Task directions> The material below holds a span beginning at the line with "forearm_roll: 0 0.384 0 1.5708" and ending at the line with "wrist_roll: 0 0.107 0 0". Quote that span exactly, both ends included, and only that span.

Start of Block

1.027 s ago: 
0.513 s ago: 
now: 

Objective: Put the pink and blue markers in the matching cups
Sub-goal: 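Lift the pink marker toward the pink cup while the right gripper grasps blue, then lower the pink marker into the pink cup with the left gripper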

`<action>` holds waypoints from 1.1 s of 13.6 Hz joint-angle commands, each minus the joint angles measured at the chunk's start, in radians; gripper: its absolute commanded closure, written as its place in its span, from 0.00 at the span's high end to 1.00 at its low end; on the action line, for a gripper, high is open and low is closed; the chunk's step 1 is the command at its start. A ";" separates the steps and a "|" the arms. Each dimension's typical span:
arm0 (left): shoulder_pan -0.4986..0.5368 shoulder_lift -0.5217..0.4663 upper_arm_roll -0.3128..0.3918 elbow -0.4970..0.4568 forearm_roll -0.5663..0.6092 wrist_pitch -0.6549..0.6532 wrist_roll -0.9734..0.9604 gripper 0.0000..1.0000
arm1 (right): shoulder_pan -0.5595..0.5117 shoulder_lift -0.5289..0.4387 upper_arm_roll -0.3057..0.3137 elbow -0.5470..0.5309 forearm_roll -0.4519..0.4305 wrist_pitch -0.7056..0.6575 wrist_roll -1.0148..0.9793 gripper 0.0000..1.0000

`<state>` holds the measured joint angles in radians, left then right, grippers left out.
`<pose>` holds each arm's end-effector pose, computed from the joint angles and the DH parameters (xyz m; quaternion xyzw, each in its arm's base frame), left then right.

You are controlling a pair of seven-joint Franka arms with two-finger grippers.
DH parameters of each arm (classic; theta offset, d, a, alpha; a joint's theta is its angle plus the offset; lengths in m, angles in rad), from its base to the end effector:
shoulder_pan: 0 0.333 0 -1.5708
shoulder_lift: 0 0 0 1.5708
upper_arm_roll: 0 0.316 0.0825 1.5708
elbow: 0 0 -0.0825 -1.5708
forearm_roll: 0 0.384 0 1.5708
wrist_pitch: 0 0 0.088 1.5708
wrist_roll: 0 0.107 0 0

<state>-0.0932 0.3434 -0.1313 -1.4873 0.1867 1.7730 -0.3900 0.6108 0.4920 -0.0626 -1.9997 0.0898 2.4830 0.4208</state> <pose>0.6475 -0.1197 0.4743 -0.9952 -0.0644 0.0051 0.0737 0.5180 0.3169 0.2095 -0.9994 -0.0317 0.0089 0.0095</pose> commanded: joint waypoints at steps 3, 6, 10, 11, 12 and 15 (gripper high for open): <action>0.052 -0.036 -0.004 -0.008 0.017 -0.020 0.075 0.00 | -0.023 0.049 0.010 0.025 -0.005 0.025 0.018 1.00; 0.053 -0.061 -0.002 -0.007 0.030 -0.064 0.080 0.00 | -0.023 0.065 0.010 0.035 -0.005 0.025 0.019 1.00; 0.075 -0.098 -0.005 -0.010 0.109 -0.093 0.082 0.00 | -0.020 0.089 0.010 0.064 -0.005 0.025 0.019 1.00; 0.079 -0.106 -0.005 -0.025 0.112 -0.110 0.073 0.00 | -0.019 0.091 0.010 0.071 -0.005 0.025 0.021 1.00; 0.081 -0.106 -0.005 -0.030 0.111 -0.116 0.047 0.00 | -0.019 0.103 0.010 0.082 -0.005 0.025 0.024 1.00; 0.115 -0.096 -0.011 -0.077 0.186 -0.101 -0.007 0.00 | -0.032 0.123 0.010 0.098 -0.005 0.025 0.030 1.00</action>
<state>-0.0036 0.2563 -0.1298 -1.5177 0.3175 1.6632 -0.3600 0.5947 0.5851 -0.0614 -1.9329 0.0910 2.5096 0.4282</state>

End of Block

Problem solution>
forearm_roll: 0 0.384 0 1.5708
wrist_pitch: 0 0 0.088 1.5708
wrist_roll: 0 0.107 0 0

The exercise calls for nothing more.